The number of disclosed deal value for transactions over $100 million in the first half of the year is already close to double the total for all of 2024.
The figures come from investment bank Artis Partners.
It reckons that disclosed deal value stands at $3.9bn, compared to $2bn in 2024.
What’s more, estimates show that the figure of $3.9bn could double by the time the year is out.
The sweet spot for buyers are not the unicorns, but companies generating up to £100m in revenue, showing steady growth, are profitable stage, have undergone cost cutting and operate under tighter capital conditions.

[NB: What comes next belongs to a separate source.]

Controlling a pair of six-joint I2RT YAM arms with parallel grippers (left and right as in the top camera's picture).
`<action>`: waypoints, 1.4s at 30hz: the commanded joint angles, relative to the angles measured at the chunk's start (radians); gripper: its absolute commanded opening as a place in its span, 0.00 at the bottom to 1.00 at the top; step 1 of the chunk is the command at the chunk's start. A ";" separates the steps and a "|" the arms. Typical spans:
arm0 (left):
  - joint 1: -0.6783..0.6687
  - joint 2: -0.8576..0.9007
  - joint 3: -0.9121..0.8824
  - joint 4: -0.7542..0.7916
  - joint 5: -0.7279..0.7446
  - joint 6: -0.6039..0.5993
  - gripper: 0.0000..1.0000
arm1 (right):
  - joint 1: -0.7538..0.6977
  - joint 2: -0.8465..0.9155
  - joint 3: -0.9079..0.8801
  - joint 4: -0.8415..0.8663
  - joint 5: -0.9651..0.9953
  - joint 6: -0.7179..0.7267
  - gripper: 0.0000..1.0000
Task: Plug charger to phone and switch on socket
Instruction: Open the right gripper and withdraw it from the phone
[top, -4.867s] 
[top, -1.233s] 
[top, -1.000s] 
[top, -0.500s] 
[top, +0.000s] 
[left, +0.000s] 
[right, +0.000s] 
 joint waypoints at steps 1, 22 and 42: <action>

Victor Basta, managing partner at Artis Partners, told the media: “The consolidation wave is no longer coming — it’s already reshaping the market in real time. Fintech M&A is being driven by buyers targeting the maturing middle tier: profitable, commercially proven companies that are no longer breakout IPO stories but hold strong strategic value.
“For successful middle tier fintechs, growth has become more expensive. This is particularly true for consumer facing players where customer acquisition costs have risen, and also in the payments space where beyond a certain size, growth stage fintechs find it harder to compete with much larger incumbents. These problems associated with hitting a natural ceiling, and that’s exactly where strategic buyers see opportunity. They’re acquiring platforms they can scale further or fold into broader ecosystems.
“This is the next chapter in the European fintech story. It’s not about the next unicorn. It’s about the next wave of exits — and the reshaping of the ecosystem that will follow.”